DIRECTIONS >> Output the listing exactly, without its pictures.

DATA EXTRACT >>

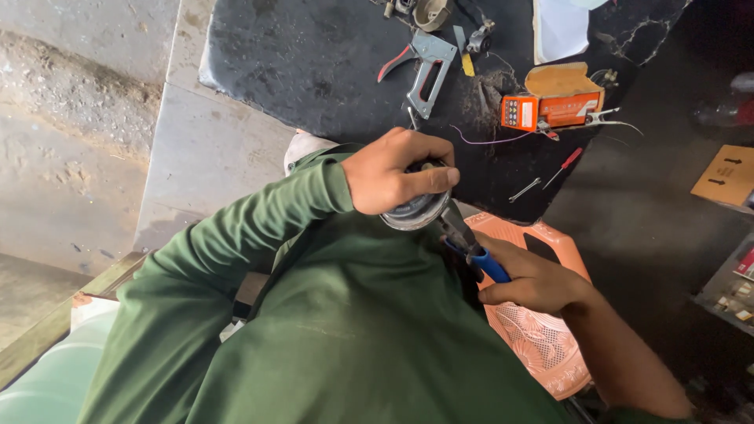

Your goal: The person is repairing and cleaning the internal components of a motorcycle horn on a workbench.

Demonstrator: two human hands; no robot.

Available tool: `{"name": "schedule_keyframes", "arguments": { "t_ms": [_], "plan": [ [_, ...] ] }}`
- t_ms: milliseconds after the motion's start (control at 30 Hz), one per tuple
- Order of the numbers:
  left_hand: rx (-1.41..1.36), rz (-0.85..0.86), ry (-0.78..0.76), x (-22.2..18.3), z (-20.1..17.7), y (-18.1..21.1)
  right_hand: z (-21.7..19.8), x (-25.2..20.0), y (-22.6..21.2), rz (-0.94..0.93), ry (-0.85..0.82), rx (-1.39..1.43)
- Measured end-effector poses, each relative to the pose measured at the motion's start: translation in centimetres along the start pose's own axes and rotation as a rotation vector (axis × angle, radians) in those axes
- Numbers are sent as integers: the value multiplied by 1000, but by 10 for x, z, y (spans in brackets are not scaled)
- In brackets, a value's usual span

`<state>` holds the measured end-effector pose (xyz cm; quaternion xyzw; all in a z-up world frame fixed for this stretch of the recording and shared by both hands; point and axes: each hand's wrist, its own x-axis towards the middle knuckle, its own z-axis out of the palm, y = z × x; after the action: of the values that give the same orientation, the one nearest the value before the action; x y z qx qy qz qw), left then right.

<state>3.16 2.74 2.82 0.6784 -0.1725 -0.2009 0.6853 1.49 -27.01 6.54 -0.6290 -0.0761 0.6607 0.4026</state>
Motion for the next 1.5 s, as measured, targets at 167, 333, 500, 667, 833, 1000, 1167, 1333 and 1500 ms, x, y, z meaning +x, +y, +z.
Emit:
{"name": "schedule_keyframes", "arguments": {
  "t_ms": [167, 333, 500, 667, 833, 1000, 1167, 1333, 1500],
  "plan": [
    [-187, -96, -66, 3, 6, -12, 4, -4, -19, 62, 83, -164],
    [-189, -144, -40, 1, 10, -18, 10, -12, -27, 119, 102, -124],
    [-161, -156, 15, -3, 21, -26, 20, -18, -34, 187, 146, -71],
    [-573, -252, 33, 2, 33, -21, 28, -4, -40, 82, 249, -107],
    [-829, -233, 82, 7, 30, -19, 29, 10, -38, -44, 306, -157],
    [-1201, -315, -47, 4, 31, -21, 24, 25, -28, -260, 308, -251],
    [-1121, -192, -64, 5, 34, -24, 18, 38, -18, -446, 326, -335],
    [-1111, -124, -137, 6, 37, -28, 13, 47, -8, -530, 366, -382],
    [-1062, -73, -148, 4, 33, -26, 4, 61, 9, -579, 337, -408]
  ]
}}
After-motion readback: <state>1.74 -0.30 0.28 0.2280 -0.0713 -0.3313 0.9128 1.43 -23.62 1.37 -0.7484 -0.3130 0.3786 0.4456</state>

RESULT FOR THIS TASK >>
Your goal: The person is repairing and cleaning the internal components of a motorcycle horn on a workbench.

Demonstrator: two human hands; no robot.

Available tool: `{"name": "schedule_keyframes", "arguments": { "t_ms": [_], "plan": [ [_, ...] ] }}`
- t_ms: milliseconds after the motion's start (control at 30 Hz), one per tuple
- Order of the numbers:
  left_hand: rx (-1.41..1.36), rz (-0.85..0.86), ry (-0.78..0.76), x (-22.2..18.3), z (-20.1..17.7), y (-18.1..21.1)
  right_hand: z (-21.7..19.8), x (-25.2..20.0), y (-22.6..21.2), rz (-0.94..0.93), ry (-0.85..0.82), rx (-1.39..1.43)
- Measured end-effector poses, each relative to the pose measured at the motion's start: translation in centimetres along the start pose's own axes and rotation as a rotation vector (axis × angle, radians) in those axes
- Numbers are sent as integers: the value multiplied by 1000, but by 10 for x, z, y (spans in brackets are not scaled)
- In brackets, a value's usual span

`<state>` holds the measured end-effector pose (xyz cm; quaternion xyzw; all in a z-up world frame fixed for this stretch of the recording and shared by both hands; point and axes: each hand's wrist, its own x-axis towards the middle knuckle, its own z-axis out of the palm, y = z × x; after the action: of the values that give the same orientation, the one nearest the value before the action; x y z qx qy qz qw), left then right.

<state>3.16 2.74 2.82 0.6784 -0.1725 -0.2009 0.6853 1.49 -27.01 6.54 -0.6290 -0.0761 0.6607 0.4026</state>
Motion for the next 1.5 s, as measured, targets at 167, 333, 500, 667, 833, 1000, 1167, 1333 and 1500 ms, x, y, z meaning +x, +y, +z.
Emit:
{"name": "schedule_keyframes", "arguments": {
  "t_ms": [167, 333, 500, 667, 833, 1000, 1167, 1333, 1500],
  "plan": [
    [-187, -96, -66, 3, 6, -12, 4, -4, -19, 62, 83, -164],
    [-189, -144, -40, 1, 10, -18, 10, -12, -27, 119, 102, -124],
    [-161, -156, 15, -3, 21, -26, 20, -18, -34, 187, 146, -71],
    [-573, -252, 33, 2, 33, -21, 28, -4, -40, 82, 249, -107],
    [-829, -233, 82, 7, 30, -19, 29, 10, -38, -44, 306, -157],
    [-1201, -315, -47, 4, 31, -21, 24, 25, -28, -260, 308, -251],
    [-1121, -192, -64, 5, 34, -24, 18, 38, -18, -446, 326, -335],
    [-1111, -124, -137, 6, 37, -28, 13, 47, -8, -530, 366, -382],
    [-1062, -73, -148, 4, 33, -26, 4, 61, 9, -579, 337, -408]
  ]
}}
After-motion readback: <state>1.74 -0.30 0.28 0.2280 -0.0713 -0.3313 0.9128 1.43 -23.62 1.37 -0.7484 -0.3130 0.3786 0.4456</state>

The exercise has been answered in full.